"There's enough material in Phnom Penh to keep you going for a lifetime...which can, of course, be quite short over there if you fuck up with the wrong people."
It is typical of the way things work in Phnom Penh that i only met one of my fellow journalists at The Paper after working here for two months. And that was only because i ran into him in a bar. He is obviously from the classic school of journalism - one of those hacks who does all his writing in bars and only comes into the office to claim expenses. Still, i figure if you're going to learn, learn from the experts.
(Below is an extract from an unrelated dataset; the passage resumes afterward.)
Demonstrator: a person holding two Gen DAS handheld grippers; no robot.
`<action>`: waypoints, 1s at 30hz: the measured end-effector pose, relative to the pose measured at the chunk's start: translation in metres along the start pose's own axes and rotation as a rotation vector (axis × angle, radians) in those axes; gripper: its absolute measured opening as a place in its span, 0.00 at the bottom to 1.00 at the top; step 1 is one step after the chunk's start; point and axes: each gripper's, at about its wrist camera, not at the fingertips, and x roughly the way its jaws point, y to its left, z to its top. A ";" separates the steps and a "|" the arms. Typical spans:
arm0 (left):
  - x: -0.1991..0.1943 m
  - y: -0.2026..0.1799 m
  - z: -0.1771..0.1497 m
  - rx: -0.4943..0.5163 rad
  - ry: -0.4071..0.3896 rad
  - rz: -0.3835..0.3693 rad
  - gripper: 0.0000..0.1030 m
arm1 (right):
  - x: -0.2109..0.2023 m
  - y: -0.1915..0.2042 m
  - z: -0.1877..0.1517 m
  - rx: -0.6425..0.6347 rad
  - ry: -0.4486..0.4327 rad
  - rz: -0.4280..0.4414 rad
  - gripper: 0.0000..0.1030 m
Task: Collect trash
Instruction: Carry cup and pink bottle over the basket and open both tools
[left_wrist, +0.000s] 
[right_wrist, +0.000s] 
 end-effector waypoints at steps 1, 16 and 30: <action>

And there is no shortage of bars in Phnom Penh in which to hone my journalistic skills. So far i have worked my way through the first half of them, along with the first half of that axiomatic expression, "We live and we learn". I may be in a foreign country, but a lot of the terrain i am covering is, sadly, familiar ground. Like doing Wholly Inappropriate things whilst inebriated.
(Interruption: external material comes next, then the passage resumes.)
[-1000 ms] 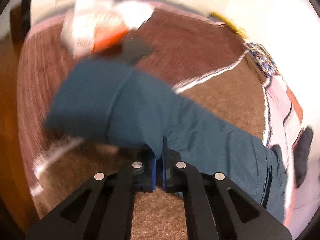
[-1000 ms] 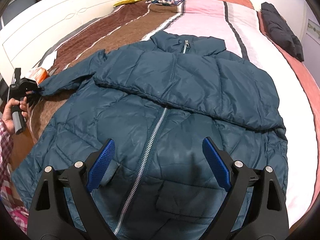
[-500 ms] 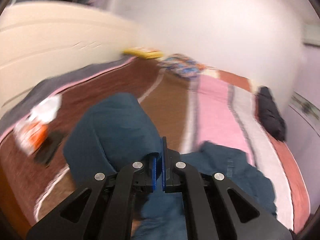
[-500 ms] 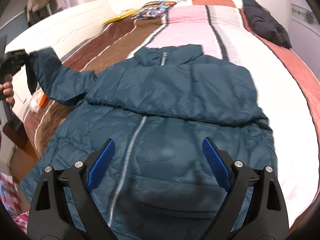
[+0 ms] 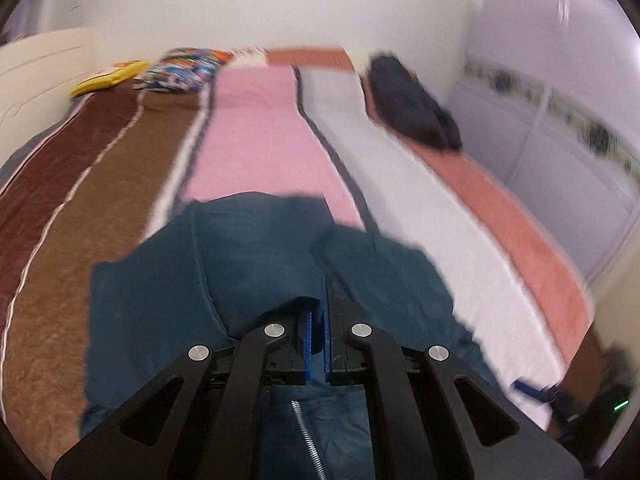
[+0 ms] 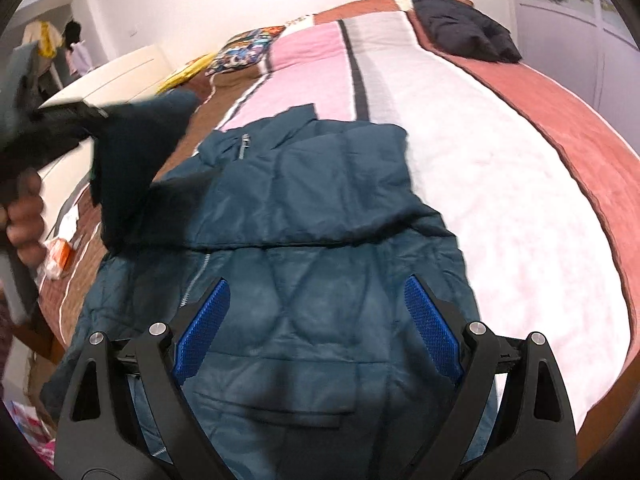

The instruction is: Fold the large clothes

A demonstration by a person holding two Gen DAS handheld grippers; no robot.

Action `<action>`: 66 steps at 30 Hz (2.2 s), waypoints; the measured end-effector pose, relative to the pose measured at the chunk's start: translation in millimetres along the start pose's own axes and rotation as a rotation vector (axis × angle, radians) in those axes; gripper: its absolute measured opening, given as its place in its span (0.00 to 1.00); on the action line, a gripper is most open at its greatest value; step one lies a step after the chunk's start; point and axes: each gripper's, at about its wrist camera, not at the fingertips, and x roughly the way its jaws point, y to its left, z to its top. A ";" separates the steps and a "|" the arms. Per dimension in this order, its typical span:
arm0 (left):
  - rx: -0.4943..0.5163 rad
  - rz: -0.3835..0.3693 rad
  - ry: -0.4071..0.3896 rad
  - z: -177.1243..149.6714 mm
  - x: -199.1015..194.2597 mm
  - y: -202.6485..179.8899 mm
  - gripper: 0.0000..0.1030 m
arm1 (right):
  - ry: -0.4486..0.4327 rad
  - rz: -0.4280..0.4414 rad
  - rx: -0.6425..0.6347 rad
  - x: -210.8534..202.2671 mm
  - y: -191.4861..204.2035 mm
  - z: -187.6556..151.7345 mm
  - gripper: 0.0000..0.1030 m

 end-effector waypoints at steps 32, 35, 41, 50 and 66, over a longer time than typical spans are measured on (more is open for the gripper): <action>-0.254 0.079 0.114 -140.2 -106.5 113.2 0.60 | -0.044 0.025 -0.812 75.9 222.4 10.5 0.68; -0.289 0.079 0.104 -147.4 -113.4 124.6 0.60 | -0.046 -0.010 -0.944 99.6 246.8 -1.0 0.68; -0.341 0.073 0.083 -155.1 -121.6 140.8 0.60 | 0.049 -0.049 -0.983 147.8 260.3 4.3 0.29; -0.355 0.063 0.087 -157.9 -119.0 144.5 0.60 | 0.007 0.109 -0.522 101.2 205.0 68.3 0.01; -0.264 0.056 0.116 -141.6 -104.1 109.5 0.60 | 0.104 0.015 0.055 74.2 37.1 76.7 0.09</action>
I should have learned long ago that tranquillizers and alcohol are not one of life's more scintillating options. I'm not sure why our lifestyle editor was handing them out in a bar in the early hours of the morning, but from what i understand, it was because somebody had, Wholly Inappropriately, handed them to her. My job was to hand them on to somebody else - anybody else - like a hot potato. Rather than wash them down with my eleventh Black Russian. I'm not sure what happened after that, but the Cambodian girls who work in the shop downstairs from my apartment reported that my girlfriend brought me home at 4am, which is strange, because i don't have a girlfriend. Other than that, i know for a fact that i sent some ludicrous text messages, including one to a very nice American girl saying i wanted to bite her, and another to a work colleague asking him to accompany me in search of the happy pills. I don't remember anything at all from 2am, after the Stilnox kicked in, until 5am, when i managed to bring myself around. But i am pretty sure i came home and frightened my (probably now former) flatmate Zoë as i crashed about the apartment, taking powerful stimulants, while attempting to persuade her to accompany me to the Kambol shooting range to pose naked with a rocket-propelled grenade launcher.
"That is Wholly Inappropriate, on a whole range of levels," is what she said.
Looks like it is barge-pole range for me with Zoë from now on.